Telecommunications is a field involving the transmission of information over distances to facilitate communication. It uses various technologies such as radio, television, satellite, and the internet for voice, data, and video transmission and plays a fundamental role in societal and economic functions.
However, Large Language Models (LLMs) that are typically used in the field lack specialised telecommunications knowledge. This limitation makes them unsuitable for specific tasks that require precision and advanced models within the industry, such as network optimisation, protocol development, and complex data analysis. Existing LLMs like GPT-4, Llama, and Mistral are not optimised for telecom-specific tasks even though they demonstrate substantial capabilities in natural language processing. Furthermore, the absence of telecom-specific datasets and evaluative benchmarks contributes to this issue, hence limiting these models’ effectiveness in real-world telecommunications scenarios.

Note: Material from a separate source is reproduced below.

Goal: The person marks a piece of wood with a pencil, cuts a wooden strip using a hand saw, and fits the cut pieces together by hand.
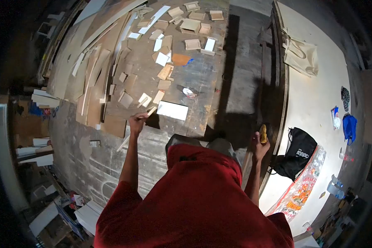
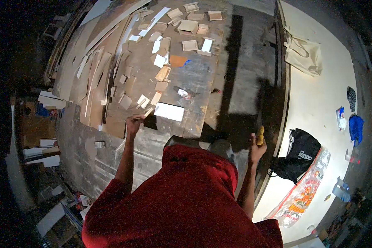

To address this gap, researchers from the Technology Innovation Institute and Khalifa University have introduced a new model, TelecomGPT. This model customises general-purpose LLMs to the telecom domain by using a structured approach involving continual pre-training, instruction tuning, and alignment tuning. Furthermore, the researchers developed comprehensive telecom-specific datasets and proposed new benchmarks to evaluate the capabilities of the model fully. The introduction of TelecomGPT ensures the efficient and accurate handling of various telecom tasks.
The development of TelecomGPT involved several steps that included the collection of telecom-specific data from the 3GPP technical specifications, IEEE standards, patents, and research papers. Following preprocessing to ensure relevance, continual pre-training was conducted to enhance domain-specific knowledge in the model. Sequentially, Instructions tuning and alignment tuning through Direct Preference Optimisation (DPO) improved the model’s capabilities. At the end of these steps, benchmarks were utilised to measure the model’s performance.
Testing showed that TelecomGPT scored higher in various benchmarks in comparison to GPT-4. TelecomGPT scored 81.2% in Telecom Math Modeling and 78.5% in the Telecom Open QnA benchmark, against GPT-4’s scores of 75.3% and 70.1%, respectively. For code generation tasks, TelecomGPT scored 85.7% compared to GPT-4’s 77.4%. Ultimately, these results show that TelecomGPT is efficient in handling telecom-specific applications, thus demonstrating that it can contribute positively to the telecom industry.
In conclusion, TelecomGPT, developed by a collaborative effort from the Technology Innovation Institute and Khalifa University, helps to address the issue of domain-specific LLMs in telecommunications. The model provided superior efficiency and relevance for telecom tasks, highlighted the importance of domain-specific models and represented a promising advancement in the field. The research demonstrated the potential benefits of synergising academia and industry expertise to solve intricate, real-world problems in telecommunications.